The two men had left no fingerprints, not even on the doorknobs, all wiped clean, but one of them had stepped in the blood and vomit by accident and so the freshly mopped floor had revealed his stride from the bar to the back door. Forensics hadn’t been able to get a shoe size from the partial markings, but the stride was consistent with a man the height of Chester Concannon. A security guard in a nearby store had noticed a long black limousine pulling out from Bissonette’s about twenty-five minutes after Ruffing had reported Moore and Concannon arriving. It had been a brutal twenty-five minutes.
Along with the evidence of the murder were the same reams of financial documents that the feds had given Prescott and Prescott had given me, records supposedly showing the flow of money from Ruffing to Concannon to Moore to CUP, half a million dollars passed around like pastries. And then the flow abruptly stopping. This was motive evidence, to show why Moore and Concannon had deigned to beat Bissonette into his fatal coma, and the pattern was damning. There was money, then the money stopped, then there was the murder. Only about half the $500,000 supposedly delivered was accounted for in the documents, but that didn’t seem to matter much, really. Especially with those phone conversations between Moore and Ruffing, all on tape, all recorded in high fidelity, the most damning carefully transcribed by the DA’s office.
Moore: You listen, you shit. You talk to Concannon, right? I ain’t no hack from Hackensack, we had a deal. A deal. This isn’t just politics. We’re on a mission here, Mikey, and I won’t let you back down from your responsibilities.
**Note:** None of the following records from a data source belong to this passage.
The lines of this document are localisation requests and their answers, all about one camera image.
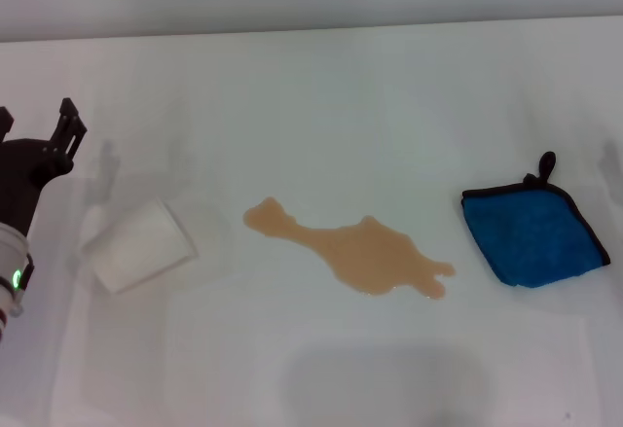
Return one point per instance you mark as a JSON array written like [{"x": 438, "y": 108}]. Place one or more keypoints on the blue rag with black trim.
[{"x": 530, "y": 232}]

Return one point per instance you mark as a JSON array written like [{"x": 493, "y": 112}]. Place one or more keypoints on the white paper cup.
[{"x": 141, "y": 242}]

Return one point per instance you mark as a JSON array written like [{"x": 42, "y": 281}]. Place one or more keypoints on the brown water stain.
[{"x": 360, "y": 252}]

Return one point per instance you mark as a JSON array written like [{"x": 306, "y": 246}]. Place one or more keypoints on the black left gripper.
[{"x": 24, "y": 169}]

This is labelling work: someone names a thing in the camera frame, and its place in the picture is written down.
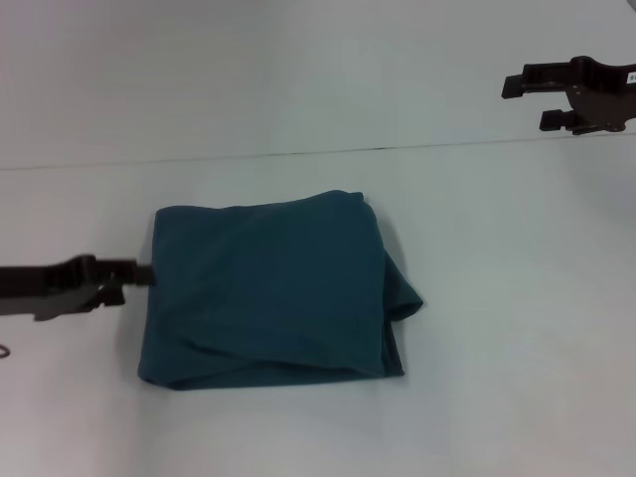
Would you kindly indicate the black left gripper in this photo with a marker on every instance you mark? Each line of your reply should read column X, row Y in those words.
column 45, row 290

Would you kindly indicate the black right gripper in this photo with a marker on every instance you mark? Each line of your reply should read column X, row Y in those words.
column 601, row 94

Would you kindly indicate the teal t-shirt with pink print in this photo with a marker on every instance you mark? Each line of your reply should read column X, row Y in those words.
column 273, row 298
You catch what I’m telling you here? You catch it, Mikey?
Slocum thought he had caught it perfectly.
The boxes filled with the physical evidence were most interesting to me because they weren’t in the materials given me by Prescott. The Mike Schmidt autographed bat, an Adirondack Big Stick with the sharp red band just above the handle, was safe in a large plastic sack. I gripped it through the plastic, stood, and took a swing. Detective Griffin looked to be drowsing to sleep into his paper, as if he wasn’t watching me, but when I swung he ducked. It was a little heavy but perfectly balanced: a Hall of Fame bat.
“What’s a Mike Schmidt autographed bat worth these days?” I asked Detective Griffin. “Three, four hundred dollars?”
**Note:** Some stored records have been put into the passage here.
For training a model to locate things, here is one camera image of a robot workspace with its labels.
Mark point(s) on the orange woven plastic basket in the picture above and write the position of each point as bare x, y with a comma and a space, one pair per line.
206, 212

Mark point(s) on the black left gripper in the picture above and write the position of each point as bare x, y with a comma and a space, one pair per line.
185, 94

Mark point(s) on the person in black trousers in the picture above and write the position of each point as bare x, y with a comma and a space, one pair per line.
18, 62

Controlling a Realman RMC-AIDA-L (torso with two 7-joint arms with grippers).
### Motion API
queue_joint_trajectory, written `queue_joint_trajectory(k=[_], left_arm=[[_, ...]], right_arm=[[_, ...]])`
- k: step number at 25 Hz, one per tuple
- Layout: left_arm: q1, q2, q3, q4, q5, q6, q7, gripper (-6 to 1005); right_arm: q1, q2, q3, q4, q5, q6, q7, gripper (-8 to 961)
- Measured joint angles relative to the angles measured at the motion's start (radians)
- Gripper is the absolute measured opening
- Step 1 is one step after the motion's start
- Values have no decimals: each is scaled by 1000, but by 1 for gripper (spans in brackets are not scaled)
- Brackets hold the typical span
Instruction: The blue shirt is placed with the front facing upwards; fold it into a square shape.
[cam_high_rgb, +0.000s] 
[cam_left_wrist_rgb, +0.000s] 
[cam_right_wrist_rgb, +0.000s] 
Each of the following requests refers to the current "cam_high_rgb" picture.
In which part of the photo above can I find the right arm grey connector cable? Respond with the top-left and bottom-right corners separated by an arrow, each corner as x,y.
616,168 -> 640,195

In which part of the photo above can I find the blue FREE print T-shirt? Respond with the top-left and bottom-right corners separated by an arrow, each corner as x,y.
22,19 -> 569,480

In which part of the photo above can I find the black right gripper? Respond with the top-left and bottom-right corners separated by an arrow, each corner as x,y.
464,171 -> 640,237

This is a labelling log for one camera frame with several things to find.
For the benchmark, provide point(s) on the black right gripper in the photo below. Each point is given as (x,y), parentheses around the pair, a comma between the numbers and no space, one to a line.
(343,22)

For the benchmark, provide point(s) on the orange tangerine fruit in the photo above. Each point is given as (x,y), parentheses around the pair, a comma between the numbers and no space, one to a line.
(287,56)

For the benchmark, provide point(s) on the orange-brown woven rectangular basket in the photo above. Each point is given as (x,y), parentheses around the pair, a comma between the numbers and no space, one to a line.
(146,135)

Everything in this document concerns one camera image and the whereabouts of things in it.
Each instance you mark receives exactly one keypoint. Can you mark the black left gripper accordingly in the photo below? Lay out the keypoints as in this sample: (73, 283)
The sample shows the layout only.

“Don’t even,” he said as he turned the page of his paper and yawned.
In the label, where Schmidt’s name was burned into the wood, there were still flecks of blood. The laboratory had confirmed that the blood was Bissonette’s. The rinsed glasses were also there, as well as the rag that had been used to clean the bar. It was stained the dull maroon of dried blood. Bissonette’s bloodied clothes, sliced to shreds when removed in the ER, were in one bag; his Gucci loafers, stained with blood and vomit, were in another. His wallet had $230 in ten dollar bills. His key ring was heavy with keys of all shapes. There were four empty crack vials found in his pocket.
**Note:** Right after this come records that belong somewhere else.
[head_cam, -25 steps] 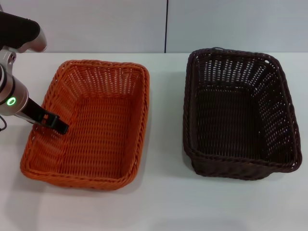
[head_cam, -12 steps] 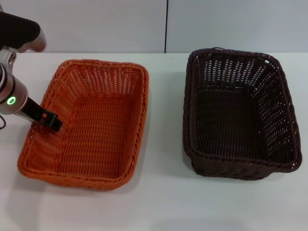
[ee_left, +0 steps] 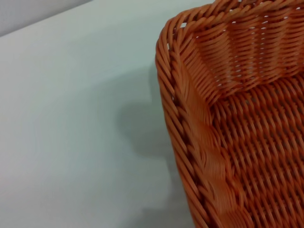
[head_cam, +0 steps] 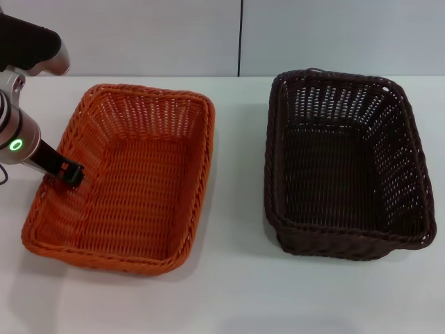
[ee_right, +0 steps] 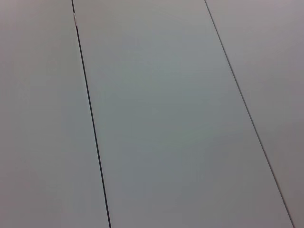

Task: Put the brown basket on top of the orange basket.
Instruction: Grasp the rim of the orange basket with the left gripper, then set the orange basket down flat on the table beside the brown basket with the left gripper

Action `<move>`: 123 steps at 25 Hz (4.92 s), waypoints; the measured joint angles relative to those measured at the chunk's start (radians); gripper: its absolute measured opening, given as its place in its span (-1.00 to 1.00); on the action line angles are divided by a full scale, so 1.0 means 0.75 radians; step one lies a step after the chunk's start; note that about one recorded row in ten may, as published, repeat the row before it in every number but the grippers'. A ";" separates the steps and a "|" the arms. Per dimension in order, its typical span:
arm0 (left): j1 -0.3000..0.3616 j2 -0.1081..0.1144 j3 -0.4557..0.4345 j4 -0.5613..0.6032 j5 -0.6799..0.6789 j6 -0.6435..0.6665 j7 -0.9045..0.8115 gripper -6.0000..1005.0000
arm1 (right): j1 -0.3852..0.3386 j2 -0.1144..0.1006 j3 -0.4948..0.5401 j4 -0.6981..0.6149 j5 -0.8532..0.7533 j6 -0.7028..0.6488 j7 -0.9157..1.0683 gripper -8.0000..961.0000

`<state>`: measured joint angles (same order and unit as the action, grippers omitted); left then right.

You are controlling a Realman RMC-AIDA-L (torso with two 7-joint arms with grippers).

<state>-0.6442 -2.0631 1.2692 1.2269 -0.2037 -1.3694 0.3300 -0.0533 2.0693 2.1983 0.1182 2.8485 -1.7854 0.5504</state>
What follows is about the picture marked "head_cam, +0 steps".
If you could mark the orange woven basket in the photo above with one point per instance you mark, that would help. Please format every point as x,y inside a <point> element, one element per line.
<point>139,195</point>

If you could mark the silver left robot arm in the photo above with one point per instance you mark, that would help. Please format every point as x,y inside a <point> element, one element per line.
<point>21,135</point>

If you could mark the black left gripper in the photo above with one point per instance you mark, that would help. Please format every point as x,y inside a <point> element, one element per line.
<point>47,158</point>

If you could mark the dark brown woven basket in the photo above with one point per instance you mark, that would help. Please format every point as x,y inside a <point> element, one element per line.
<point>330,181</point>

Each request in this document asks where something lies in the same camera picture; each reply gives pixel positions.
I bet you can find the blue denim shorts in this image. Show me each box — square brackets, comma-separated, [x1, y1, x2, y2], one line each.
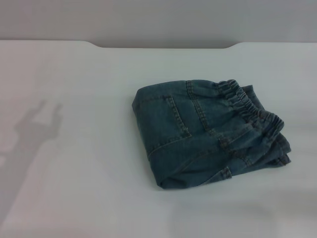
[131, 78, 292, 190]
So the second baseman was no boy scout after all. I immediately checked back with the medical records but found that there was no cocaine in his blood when he came into the hospital.
And then there were the photographs. The first looked like a pizza where the cheese and sauce had kind of slid off to the side. With a quiet shock I realized it wasn’t a pizza at all, it was Bissonette’s face after the beating. The rest weren’t any more pleasant.
I was starting to open the second box when Slocum came into the room. He swung a chair around and straddled it so that his powerful forearms rested on the chair back. “Don’t go racking your brain over who did it, Carl,” he said. “We already know and we got them nailed.”